I would work directly with the text file here rather than using luci.
Can you post the default network config of the wax202. I’ll try to make the edits into the file (I’m on mobile at the moment, so it is easiest to start from fresh/default than to try to fix other versions)
I'm not using swconfig syntax.

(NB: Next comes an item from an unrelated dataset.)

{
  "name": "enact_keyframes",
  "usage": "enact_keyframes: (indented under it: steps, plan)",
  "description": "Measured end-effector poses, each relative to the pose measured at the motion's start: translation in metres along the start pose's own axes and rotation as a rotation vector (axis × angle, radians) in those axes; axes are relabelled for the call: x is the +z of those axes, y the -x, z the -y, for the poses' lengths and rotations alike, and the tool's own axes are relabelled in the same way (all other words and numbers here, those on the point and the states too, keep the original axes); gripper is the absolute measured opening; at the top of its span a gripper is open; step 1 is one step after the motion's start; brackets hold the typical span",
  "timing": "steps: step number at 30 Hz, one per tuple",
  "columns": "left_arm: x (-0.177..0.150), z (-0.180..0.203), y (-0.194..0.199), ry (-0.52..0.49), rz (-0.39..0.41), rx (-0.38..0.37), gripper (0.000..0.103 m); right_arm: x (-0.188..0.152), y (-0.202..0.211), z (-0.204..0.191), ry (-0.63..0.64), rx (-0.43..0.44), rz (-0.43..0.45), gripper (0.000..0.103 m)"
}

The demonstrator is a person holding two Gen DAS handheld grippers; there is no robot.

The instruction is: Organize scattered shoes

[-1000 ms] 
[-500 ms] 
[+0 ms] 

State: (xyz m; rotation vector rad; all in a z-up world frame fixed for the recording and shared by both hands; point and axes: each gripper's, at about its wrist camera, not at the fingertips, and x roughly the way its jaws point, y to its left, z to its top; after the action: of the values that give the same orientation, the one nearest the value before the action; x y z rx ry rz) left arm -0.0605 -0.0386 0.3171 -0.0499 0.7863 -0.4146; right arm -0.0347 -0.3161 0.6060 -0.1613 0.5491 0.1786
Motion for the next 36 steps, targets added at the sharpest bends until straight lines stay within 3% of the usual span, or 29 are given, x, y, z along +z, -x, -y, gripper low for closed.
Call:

I tested it out of desperation and failed.
Like I said, all I'm doing is creating two 802.1q tags attached to lan1.
I've tried both LuCI and the code you posted via PuTTY. I can create the bridge-vlan just fine, but as soon as I add vlan to the ports, things go wrong.
The default network is pretty generic:
root@OpenWrt:~# cat /etc/config/network
config interface 'loopback'
option device 'lo'
option proto 'static'
option ipaddr '127.0.0.1'
option netmask '255.0.0.0'
config globals 'globals'
option packet_steering '1'
option ula_prefix 'fd0f::::/48'
config device
option name 'br-lan'
option type 'bridge'
list ports 'lan1'
list ports 'lan2'
list ports 'lan3'
config device
option name 'lan1'
option macaddr ':::::'
config device
option name 'lan2'
option macaddr ':::::'
config device
option name 'lan3'
option macaddr ':::::'
config interface 'lan'
option device 'br-lan'
option proto 'static'
option ipaddr '192.168.1.1'
option netmask '255.255.255.0'
option ip6assign '60'
config device
option name 'wan'
option macaddr ':::::'
config interface 'wan'
option device 'wan'
option proto 'dhcp'
config interface 'wan6'
option device 'wan'
option proto 'dhcpv6'
Try using this file in its entirety.
config interface 'loopback'
option device 'lo'
option proto 'static'
option ipaddr '127.0.0.1'
option netmask '255.0.0.0'
config globals 'globals'
option packet_steering '1'
option ula_prefix 'fd0f::::/48'
config device
option name 'br-lan'
option type 'bridge'
list ports 'lan1'
list ports 'lan2'
list ports 'lan3'
config bridge-vlan
option device 'br-lan'
option vlan '1'
list ports 'lan1:u*'
list ports 'lan3:u*'
list ports 'lan3:u*'
config device
option name 'lan1'
option macaddr ':::::'
config device
option name 'lan2'
option macaddr ':::::'
config device
option name 'lan3'
option macaddr ':::::'
config interface 'lan'
option device 'br-lan.1'
option proto 'static'
option ipaddr '192.168.1.1'
option netmask '255.255.255.0'
option ip6assign '60'
config device
option name 'wan'
option macaddr ':::::'
config interface 'wan'
option device 'wan'
option proto 'dhcp'
config interface 'wan6'
option device 'wan'
option proto 'dhcpv6'
config bridge-vlan
option device 'br-lan'
option vlan '9'
list ports 'lan1:t'
config interface 'wanb '
option device 'br-lan.9'
option proto 'dhcp'
config interface 'wanb6'
option device 'br-lan.9'
option proto 'dhcpv6'
Nope. Locked out of the router again. "Device unreachable! Still waiting for device..." Had to do another hard reset.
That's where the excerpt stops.